> _YOUR INSTRUCTIONS_
Word for word, transcribe the data below from the line with "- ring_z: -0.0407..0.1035" to the line with "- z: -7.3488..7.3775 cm", keeping both of those lines.

> _RECORDED DATA_

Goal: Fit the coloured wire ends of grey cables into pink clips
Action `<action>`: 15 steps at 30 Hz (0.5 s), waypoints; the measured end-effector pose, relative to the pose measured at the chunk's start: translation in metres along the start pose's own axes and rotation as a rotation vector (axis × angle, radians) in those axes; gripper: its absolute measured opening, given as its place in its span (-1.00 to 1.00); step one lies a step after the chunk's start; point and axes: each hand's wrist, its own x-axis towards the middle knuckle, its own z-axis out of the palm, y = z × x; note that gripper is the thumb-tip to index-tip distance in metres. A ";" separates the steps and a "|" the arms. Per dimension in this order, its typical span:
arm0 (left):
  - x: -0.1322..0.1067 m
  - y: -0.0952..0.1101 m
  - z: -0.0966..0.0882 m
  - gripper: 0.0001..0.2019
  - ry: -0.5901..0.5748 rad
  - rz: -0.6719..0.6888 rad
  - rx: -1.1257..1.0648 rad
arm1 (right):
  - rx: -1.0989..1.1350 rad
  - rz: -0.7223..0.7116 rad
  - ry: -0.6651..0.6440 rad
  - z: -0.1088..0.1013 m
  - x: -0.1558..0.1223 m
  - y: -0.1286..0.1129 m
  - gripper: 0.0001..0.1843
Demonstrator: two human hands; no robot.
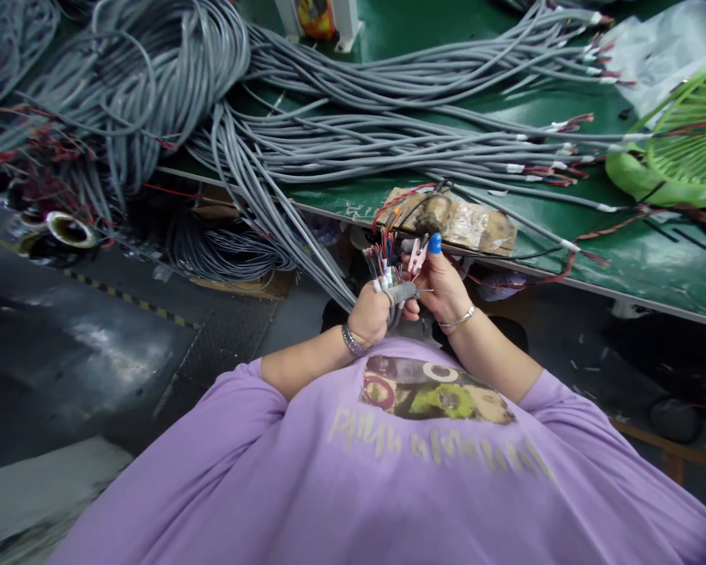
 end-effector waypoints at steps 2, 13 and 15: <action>0.000 0.000 0.000 -0.59 -0.001 0.002 0.000 | 0.010 0.003 -0.019 -0.002 0.001 0.002 -0.34; -0.015 0.001 -0.003 -0.60 0.041 0.060 0.001 | 0.031 0.019 -0.087 -0.007 -0.007 -0.002 -0.32; -0.014 0.001 -0.002 -0.61 0.060 0.082 0.005 | 0.022 0.001 -0.062 -0.006 -0.007 -0.002 -0.39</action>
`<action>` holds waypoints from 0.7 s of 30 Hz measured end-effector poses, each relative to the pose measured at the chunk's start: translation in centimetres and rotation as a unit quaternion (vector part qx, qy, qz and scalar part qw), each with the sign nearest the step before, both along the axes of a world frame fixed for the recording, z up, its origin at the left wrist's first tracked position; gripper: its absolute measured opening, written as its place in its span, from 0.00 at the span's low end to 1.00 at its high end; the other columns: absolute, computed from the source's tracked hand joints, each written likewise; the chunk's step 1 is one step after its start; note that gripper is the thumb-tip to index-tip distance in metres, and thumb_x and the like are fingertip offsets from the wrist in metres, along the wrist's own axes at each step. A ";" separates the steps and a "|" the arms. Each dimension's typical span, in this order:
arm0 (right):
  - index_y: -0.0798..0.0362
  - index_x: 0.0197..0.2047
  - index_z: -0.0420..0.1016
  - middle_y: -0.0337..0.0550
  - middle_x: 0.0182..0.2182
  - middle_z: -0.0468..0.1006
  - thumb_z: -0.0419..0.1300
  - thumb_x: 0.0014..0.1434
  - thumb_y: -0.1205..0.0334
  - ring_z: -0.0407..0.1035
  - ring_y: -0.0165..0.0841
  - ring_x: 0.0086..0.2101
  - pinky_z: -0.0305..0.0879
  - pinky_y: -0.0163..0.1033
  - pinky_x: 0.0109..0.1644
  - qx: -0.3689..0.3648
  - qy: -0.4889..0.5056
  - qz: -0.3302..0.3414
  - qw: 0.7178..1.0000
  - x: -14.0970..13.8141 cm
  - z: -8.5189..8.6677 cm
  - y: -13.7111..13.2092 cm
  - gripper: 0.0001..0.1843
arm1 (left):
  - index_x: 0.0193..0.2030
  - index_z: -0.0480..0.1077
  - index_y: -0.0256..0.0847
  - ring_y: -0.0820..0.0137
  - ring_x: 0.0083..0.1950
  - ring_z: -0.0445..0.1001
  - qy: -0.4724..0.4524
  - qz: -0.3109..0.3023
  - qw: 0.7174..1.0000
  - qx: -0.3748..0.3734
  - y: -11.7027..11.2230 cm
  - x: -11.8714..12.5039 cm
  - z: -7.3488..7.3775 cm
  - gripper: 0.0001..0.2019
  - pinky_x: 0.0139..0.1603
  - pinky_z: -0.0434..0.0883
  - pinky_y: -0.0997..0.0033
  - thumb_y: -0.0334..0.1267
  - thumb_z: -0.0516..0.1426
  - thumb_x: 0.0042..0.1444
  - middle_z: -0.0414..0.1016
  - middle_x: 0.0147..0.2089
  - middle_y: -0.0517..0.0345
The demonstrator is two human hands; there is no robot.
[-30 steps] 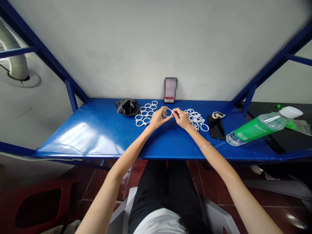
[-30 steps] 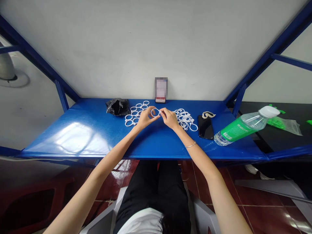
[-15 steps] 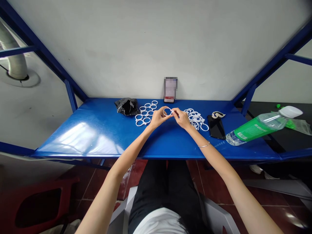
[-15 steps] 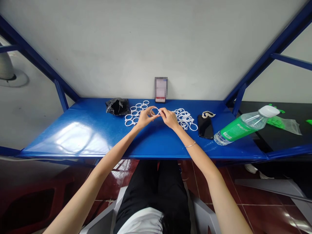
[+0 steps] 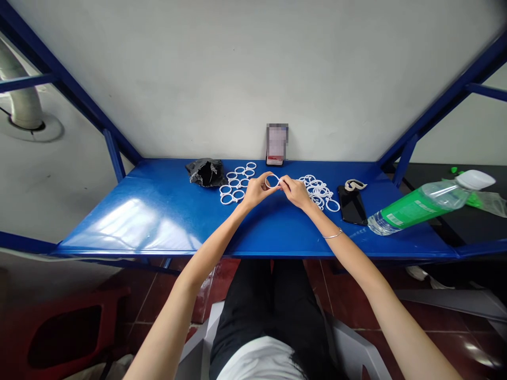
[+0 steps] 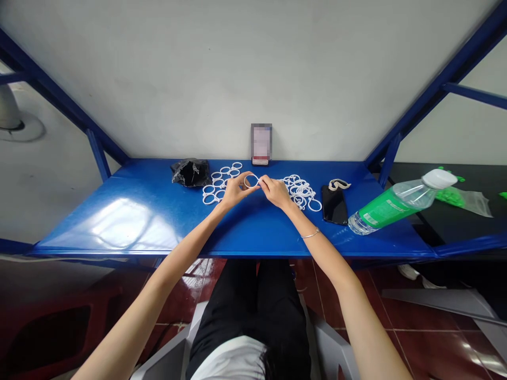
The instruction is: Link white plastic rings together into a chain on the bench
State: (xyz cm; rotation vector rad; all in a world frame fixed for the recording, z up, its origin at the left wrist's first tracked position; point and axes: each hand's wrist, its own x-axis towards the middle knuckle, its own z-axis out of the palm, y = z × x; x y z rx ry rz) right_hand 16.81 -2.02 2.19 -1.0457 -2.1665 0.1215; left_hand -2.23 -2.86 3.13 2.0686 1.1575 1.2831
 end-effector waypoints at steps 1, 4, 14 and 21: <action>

> _ANSWER SPACE_
  - ring_z: -0.0407..0.1035
  - ring_y: -0.0165..0.0841
  - ring_x: 0.0086..0.2101
  - pinky_z: -0.0305..0.0879
  - pinky_y: -0.0163..0.1033
  - pinky_x: 0.0109..0.1644
  - qx: -0.3689..0.3648
  - qy: -0.4889..0.5056
  - qz: -0.3302..0.3414
  - qw: 0.7178..1.0000
  - x: -14.0970..13.8141 cm
  - z: -8.5189..8.6677 cm
  - y: -13.7111..13.2092 cm
  - gripper: 0.0001..0.1843
arm1 (left):
  - index_x: 0.0193..0.2030
  - index_z: -0.0480..0.1077
  - index_y: -0.0256..0.0847
  - ring_y: -0.0820..0.0137
  - ring_x: 0.0083..0.1950
  - ring_z: -0.0445..0.1001
  - qy: -0.4724..0.4524
  - qz: -0.3109..0.3023
  - qw: 0.7174..1.0000
  - qx: -0.3748..0.3734
  - y: -11.7027..11.2230 cm
  - x: -11.8714..12.5039 cm
  - z: -7.3488..7.3775 cm

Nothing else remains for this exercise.